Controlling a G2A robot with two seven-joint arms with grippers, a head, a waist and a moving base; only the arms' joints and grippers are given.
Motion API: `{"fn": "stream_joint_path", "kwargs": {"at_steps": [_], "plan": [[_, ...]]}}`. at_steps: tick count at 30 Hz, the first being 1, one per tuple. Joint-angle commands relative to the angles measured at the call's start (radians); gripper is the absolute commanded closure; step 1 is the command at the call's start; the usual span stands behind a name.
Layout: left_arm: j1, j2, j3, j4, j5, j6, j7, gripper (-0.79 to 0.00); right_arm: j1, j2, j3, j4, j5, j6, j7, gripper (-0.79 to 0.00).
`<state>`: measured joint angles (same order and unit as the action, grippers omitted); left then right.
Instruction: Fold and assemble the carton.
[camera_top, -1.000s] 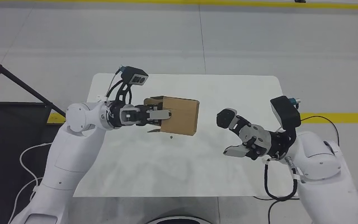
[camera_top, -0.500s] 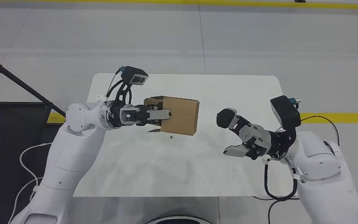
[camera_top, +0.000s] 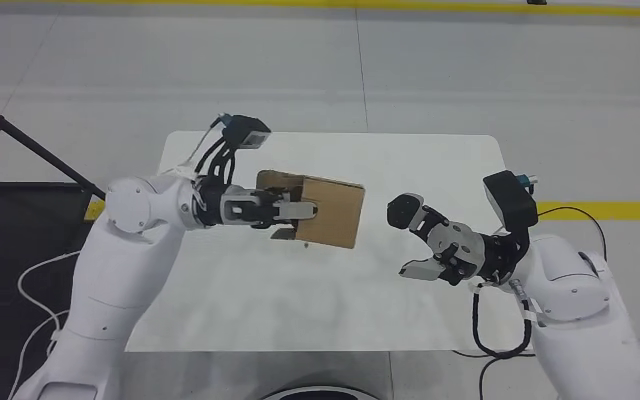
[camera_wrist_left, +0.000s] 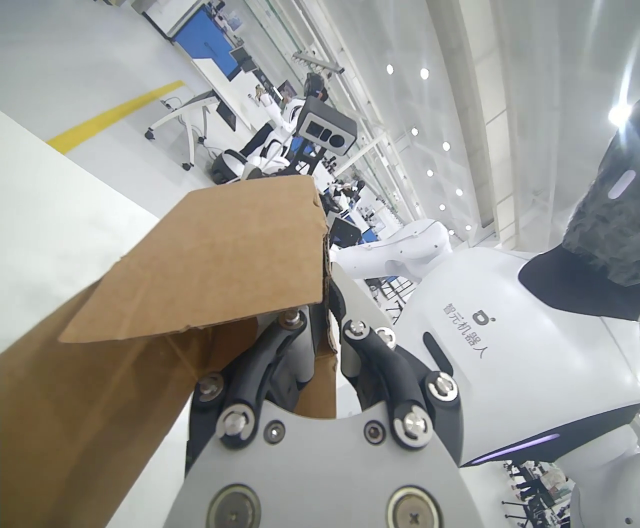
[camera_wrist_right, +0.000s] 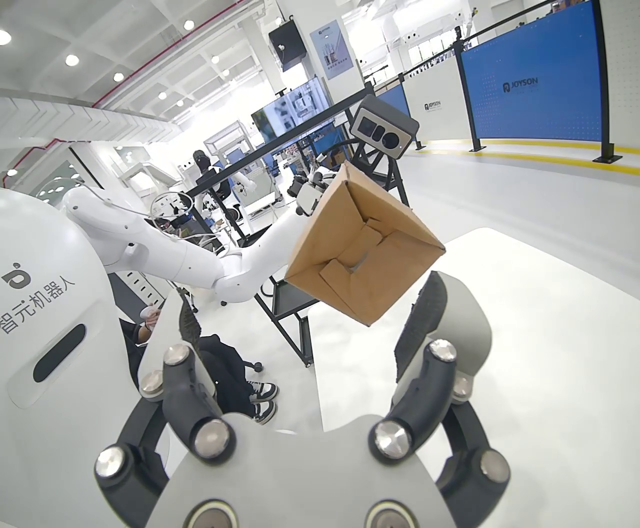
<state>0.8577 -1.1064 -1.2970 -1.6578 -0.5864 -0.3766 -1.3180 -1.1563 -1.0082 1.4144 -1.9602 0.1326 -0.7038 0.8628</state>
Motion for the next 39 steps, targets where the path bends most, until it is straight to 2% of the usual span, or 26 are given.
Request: {"fn": "stream_joint_path", "kwargs": {"at_steps": [1, 8, 16, 20, 34, 39], "plan": [[-0.014, 0.004, -0.008, -0.003, 0.019, 0.002, -0.036, 0.000, 0.000, 0.000, 0.000, 0.000, 0.000, 0.000, 0.000, -0.785], [-0.070, 0.023, -0.020, -0.049, 0.146, 0.013, -0.139, 0.000, 0.000, 0.000, 0.000, 0.000, 0.000, 0.000, 0.000, -0.785], [-0.118, 0.064, 0.028, -0.137, 0.328, 0.050, -0.176, 0.000, 0.000, 0.000, 0.000, 0.000, 0.000, 0.000, 0.000, -0.785], [-0.125, 0.087, 0.048, -0.148, 0.387, 0.041, -0.167, 0.000, 0.000, 0.000, 0.000, 0.000, 0.000, 0.000, 0.000, -0.785], [-0.119, 0.088, 0.050, -0.149, 0.398, 0.043, -0.153, 0.000, 0.000, 0.000, 0.000, 0.000, 0.000, 0.000, 0.000, -0.785], [-0.126, 0.093, 0.103, -0.152, 0.457, 0.027, -0.153, 0.000, 0.000, 0.000, 0.000, 0.000, 0.000, 0.000, 0.000, -0.785]]}}
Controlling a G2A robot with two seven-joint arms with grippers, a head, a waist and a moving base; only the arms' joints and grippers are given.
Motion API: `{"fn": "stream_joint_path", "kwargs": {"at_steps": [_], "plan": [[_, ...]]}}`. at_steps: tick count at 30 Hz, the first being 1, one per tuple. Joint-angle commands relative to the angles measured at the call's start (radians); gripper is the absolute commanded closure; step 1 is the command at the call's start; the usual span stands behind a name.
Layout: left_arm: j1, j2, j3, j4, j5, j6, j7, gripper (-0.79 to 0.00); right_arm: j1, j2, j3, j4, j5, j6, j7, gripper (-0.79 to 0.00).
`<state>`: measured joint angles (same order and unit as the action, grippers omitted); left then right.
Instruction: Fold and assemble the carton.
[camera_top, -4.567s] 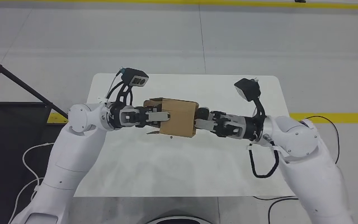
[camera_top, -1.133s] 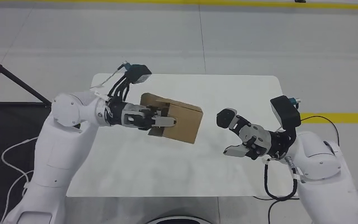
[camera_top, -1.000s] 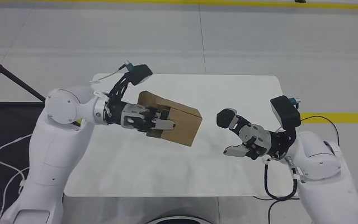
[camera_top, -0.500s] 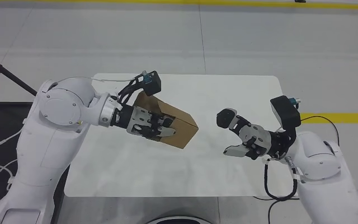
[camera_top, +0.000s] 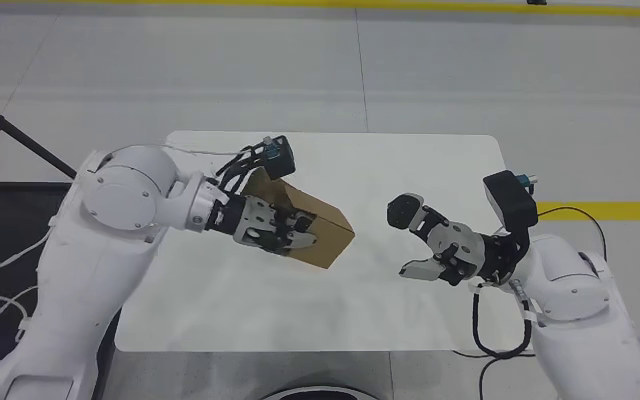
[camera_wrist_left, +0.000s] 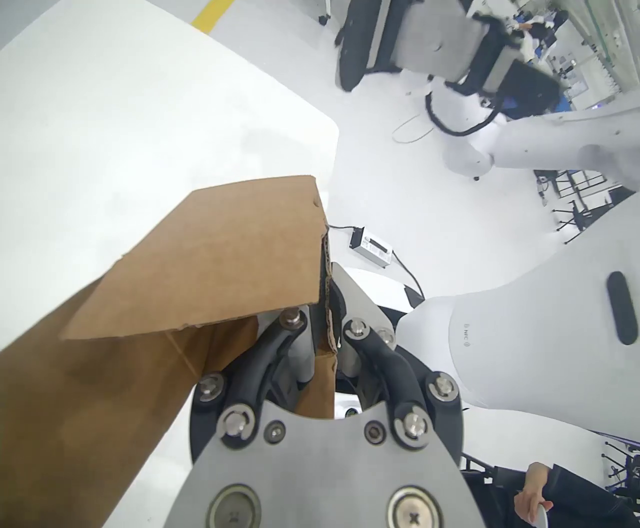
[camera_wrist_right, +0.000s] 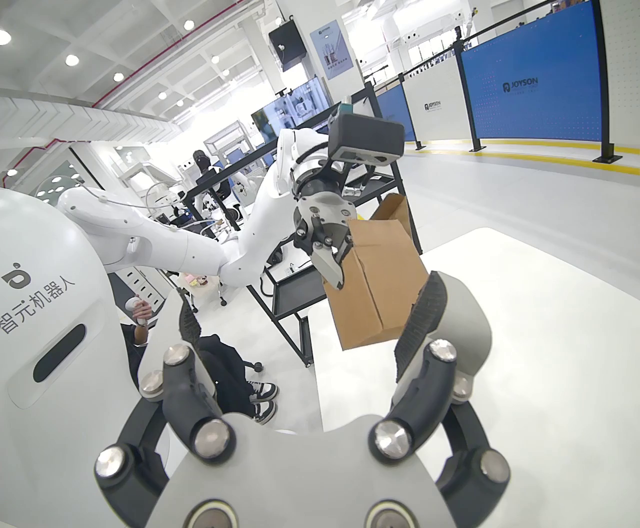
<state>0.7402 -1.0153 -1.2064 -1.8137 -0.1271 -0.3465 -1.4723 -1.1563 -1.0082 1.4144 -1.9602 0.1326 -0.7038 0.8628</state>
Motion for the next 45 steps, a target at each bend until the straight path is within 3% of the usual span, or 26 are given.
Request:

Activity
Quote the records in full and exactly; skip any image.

Exercise output
Controlling a G2A robot with two seven-joint arms with grippers, a head, a waist and a moving base; only the arms' joints and grippers are given.
Motion API: `{"fn": "stream_joint_path", "kwargs": {"at_steps": [_], "plan": [[_, ...]]}}`. at_steps: tick count at 30 Hz, the first being 1, one per tuple. Joint-angle commands relative to the angles measured at the call's start (radians); gripper is the absolute commanded closure; step 1 is the command at the call's start; the usual span stands behind a name.
Layout: left_arm: j1, j2, j3, j4, j5, j6, j7, gripper (-0.79 to 0.00); right_arm: j1, j2, j3, j4, j5, j6, j7, gripper (-0.79 to 0.00).
`<state>`: measured joint angles (same order and unit as the action, grippers omitted); left then right.
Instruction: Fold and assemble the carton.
[camera_top, -1.000s] 
[camera_top, -0.500s] 
[camera_top, +0.000s] 
[camera_wrist_left, +0.000s] 
[camera_wrist_right, +0.000s] 
<state>0.8577 -1.1064 -1.2970 -1.6578 -0.5864 -0.3766 -1.3180 -1.1563 -1.0082 1.4144 -1.9602 0.1326 -0.7038 0.8628</state>
Motion for the next 39 steps, targets where the path bends most, until it is straight to 2% of the usual span, or 26 are given.
Request: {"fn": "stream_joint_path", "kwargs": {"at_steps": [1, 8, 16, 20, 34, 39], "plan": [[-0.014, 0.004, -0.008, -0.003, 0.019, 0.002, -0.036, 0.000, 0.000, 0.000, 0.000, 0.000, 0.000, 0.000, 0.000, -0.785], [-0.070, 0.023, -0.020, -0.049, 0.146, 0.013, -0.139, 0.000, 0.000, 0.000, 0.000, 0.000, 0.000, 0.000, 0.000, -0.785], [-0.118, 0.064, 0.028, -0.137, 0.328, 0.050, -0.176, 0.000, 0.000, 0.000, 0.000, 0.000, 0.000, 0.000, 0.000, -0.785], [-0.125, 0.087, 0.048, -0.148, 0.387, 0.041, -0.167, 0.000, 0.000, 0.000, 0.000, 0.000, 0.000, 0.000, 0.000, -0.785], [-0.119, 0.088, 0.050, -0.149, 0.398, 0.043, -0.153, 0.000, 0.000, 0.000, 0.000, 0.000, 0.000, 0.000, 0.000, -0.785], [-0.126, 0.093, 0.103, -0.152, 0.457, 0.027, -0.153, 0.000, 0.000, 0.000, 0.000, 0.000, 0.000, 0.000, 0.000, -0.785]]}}
Controlling a G2A robot with two seven-joint arms with grippers, a head, a waist and a moving base; only the arms' joints and grippers are given.
Motion API: `{"fn": "stream_joint_path", "kwargs": {"at_steps": [_], "plan": [[_, ...]]}}`. at_steps: tick count at 30 Hz, the first being 1, one per tuple. Joint-angle commands relative to the angles measured at the call's start (radians); gripper is the absolute commanded closure; step 1 is the command at the call's start; the usual span stands behind a name.
Layout: left_arm: j1, j2, j3, j4, j5, j6, j7, gripper (-0.79 to 0.00); right_arm: j1, j2, j3, j4, j5, j6, j7, gripper (-0.79 to 0.00).
`<state>`: measured joint angles (same order and unit as the action, grippers omitted); left then right.
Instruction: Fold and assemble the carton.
[camera_top, -4.567s] 
[camera_top, -1.133s] 
[camera_top, -1.000s] 
[camera_top, -0.500s] 
[camera_top, +0.000s] 
[camera_wrist_left, +0.000s] 
[camera_wrist_right, +0.000s] 
<state>0.7402 -1.0153 -1.2064 -1.8137 -0.1271 -0.3465 -1.4723 -1.1563 -1.0082 1.4144 -1.9602 0.1326 -0.7038 0.8628</state>
Motion for the next 45 steps, a target at each bend until the straight path is within 3% of the usual span, or 26 are given.
Request:

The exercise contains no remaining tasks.